While Sayaka Sato of Japan celebrated her three-set victory, Susan Egelstaff was suffering both the pain of defeat and the immediate intimation of a changed future.

"I walked off and said to myself: 'That is the last game of badminton I will every play'. I knew that for definite. That was on July 31 and I have not wanted to pick up a racket since. That says it all."

The road that started as a nine-year-old had ended 21 years later at the highest level of the sport. Yet Egelstaff waited until yesterday to announce her official retirement from the sport. "I was aware that my emotions were all over the place and there is always the danger that you are not thinking straight after all the stress and hype of making the Olympics. But I became even more convinced that I should retire. It's over."

The child from Newton Mearns became a significant citizen in the badminton world. She reached a global ranking high of 19, won Commonwealth bronze in the team event in Manchester in 2002, a bronze in the singles in Melbourne in 2006, took seven international titles and earned 90 caps.

Fundamentally, she has been a professional athlete for 14 years, though she did also graduate with a degree in psychology from Stirling University. This educational achievement is intriguing for Egelstaff is a positive thinker of Olympian proportions. She is so sunny that the unwitting interviewer is tempted to don shades.

Her retirement is described thus: "I am not sad because I think I am making the right decision and I am excited about doing other stuff."

And has she any regrets? "Never. I do not look back in that way. I was paid to play badminton, travel the world. How good is that? You learn from the bad times and get better. Why have regrets? You just have to do something about what you can control. The past is gone. There were moments when I was playing badly and I would start saying to myself that my life was so terrible and all that rubbish. But being a professional athlete is just the best job."

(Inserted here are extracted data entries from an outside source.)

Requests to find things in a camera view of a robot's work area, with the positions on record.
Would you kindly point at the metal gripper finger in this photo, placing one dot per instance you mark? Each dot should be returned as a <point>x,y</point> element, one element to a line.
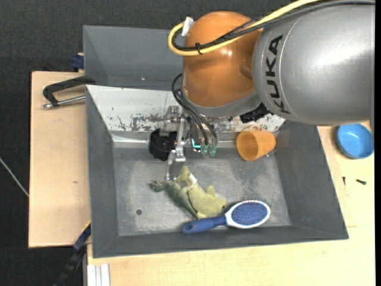
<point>180,155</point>

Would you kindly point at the black round object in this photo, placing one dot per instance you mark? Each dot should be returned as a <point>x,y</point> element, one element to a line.
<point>159,147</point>

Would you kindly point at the green plush frog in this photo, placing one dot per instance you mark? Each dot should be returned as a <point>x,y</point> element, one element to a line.
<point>196,198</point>

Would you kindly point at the orange cup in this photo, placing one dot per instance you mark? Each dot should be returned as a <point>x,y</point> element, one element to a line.
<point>257,146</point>

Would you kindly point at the grey metal bin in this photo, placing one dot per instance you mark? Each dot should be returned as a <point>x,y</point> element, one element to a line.
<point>253,189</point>

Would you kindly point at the blue and white brush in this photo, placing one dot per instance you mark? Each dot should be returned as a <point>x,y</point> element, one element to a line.
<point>248,214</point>

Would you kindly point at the pale wood board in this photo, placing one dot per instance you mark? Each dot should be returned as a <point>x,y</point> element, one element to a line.
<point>56,159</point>

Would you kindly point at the blue bowl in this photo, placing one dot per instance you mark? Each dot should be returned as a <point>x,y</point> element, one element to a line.
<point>355,140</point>

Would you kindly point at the small black screw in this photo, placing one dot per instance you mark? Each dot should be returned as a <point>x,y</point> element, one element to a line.
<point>361,182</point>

But what about the sacrifices?

"I have given things up. I do not drink that much and do not go out that often. But that is not really sacrifice. I would do it all a million times over. I did not want to be normal. I wanted to play sport at the top level and I wanted to go to the Olympics. I did that so who cares about giving up a few things."

The decision to retire, though, does bring her back to some dark moments. She states bluntly that the road to Glasgow 2014 was too long to contemplate. "If I could just click my fingers and it was 2014 then that would be great. But I know what it takes to compete at the highest level. I could not just have gone to the Commonwealth Games for the tracksuit."

Her thoughts are influenced heavily by her struggle to qualify for London 2012. Egelstaff suffered a knee injury a year ago that required surgery, thus ensuring Olympic qualification was the severest of trials. She made it but it left a scar on more than the knee. "I know how hard it is to go on. I spent nine hours a day doing rehab, doing the most monotonous, tedious and draining exercises. Two years of that for Glasgow is just too long."

The Olympic experience, though, was worth every second of mental and physical pain. "Every time I see anyone talking about London or any clip of the action I always get excited by remembering that I was there."

It was the pinnacle of her career and she played well, winning one match in a tough section before contemplating that long walk into the sporting sunset.

Egelstaff, married to a sports brand manager and living in Clarkston, will devote her time to media work and to being an ambassador for Badminton Scotland. Her retirement will be accompanied by a sense of gratitude that goes beyond the realisation that badminton gave her paid employment for 14 years. "It has certainly toughened me up." she says. "You have to learn to be resilient, to be able to take defeat, learn from it and move on. You have to be able to take criticism too."

She tells a tale about struggling when returning from her knee injury. "I was toiling on defence in training and was almost in tears. My Chinese coach approached me and asked why I was getting upset. I was thinking that she was usually so tough and this was a softer side of her I had not seen."

This notion was almost immediately dispelled. "Then she basically told me that she could not understand why I was so upset when my defence had always been crap." This anecdote is accompanied by a huge laugh.

She concedes she is leaving an arena where she is well-known for an uncertain future in the world. "I have never had a job interview and now I will be faced with the big question: 'Who are you?' "

A successful and testing career on court has given her the self-knowledge to answer that question with some certainty.